## Directions:
Search the data for the string "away" and extract every line where it appears.

::: Data block

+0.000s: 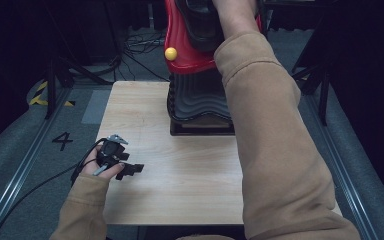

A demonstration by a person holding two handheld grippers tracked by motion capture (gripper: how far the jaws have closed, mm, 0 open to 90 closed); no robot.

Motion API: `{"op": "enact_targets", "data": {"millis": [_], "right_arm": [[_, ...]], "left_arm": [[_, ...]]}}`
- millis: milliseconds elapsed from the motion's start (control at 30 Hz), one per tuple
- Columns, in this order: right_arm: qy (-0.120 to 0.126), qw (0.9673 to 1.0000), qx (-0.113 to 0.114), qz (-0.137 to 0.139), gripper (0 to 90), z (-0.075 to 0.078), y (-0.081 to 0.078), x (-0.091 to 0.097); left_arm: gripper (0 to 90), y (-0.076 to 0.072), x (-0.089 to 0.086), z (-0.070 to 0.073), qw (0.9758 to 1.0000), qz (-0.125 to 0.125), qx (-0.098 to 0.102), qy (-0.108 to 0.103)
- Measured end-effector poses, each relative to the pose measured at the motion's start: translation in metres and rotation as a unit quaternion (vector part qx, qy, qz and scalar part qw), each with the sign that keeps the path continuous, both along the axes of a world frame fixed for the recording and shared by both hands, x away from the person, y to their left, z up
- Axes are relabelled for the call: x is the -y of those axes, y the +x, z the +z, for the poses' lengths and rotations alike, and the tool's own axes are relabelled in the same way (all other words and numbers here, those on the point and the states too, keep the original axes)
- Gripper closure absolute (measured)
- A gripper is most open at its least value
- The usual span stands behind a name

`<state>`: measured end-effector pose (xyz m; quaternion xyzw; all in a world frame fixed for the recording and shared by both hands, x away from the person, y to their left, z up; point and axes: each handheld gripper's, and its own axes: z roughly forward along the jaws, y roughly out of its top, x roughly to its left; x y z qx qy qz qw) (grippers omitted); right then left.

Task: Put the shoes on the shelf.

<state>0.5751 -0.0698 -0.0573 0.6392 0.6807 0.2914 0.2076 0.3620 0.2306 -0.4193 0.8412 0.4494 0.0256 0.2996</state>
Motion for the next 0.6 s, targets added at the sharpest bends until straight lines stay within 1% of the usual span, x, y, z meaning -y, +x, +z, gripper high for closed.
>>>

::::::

## Answer space:
- Measured end-effector poses, each relative to the pose measured at the motion's start: translation in metres and rotation as a unit quaternion (vector part qx, qy, qz and scalar part qw), each with the sign that keeps the path continuous, both along the axes of a world frame fixed for the recording and shared by both hands, x away from the person, y to their left, z up
`<state>`: measured end-effector pose (xyz m; quaternion xyzw; all in a world frame fixed for the recording and shared by both hands, x away from the person, y to their left, z up; point and axes: each handheld gripper's, and its own axes: z roughly forward along the jaws, y roughly out of its top, x roughly to its left; x y z qx qy qz qw) (grippers omitted); right then left.

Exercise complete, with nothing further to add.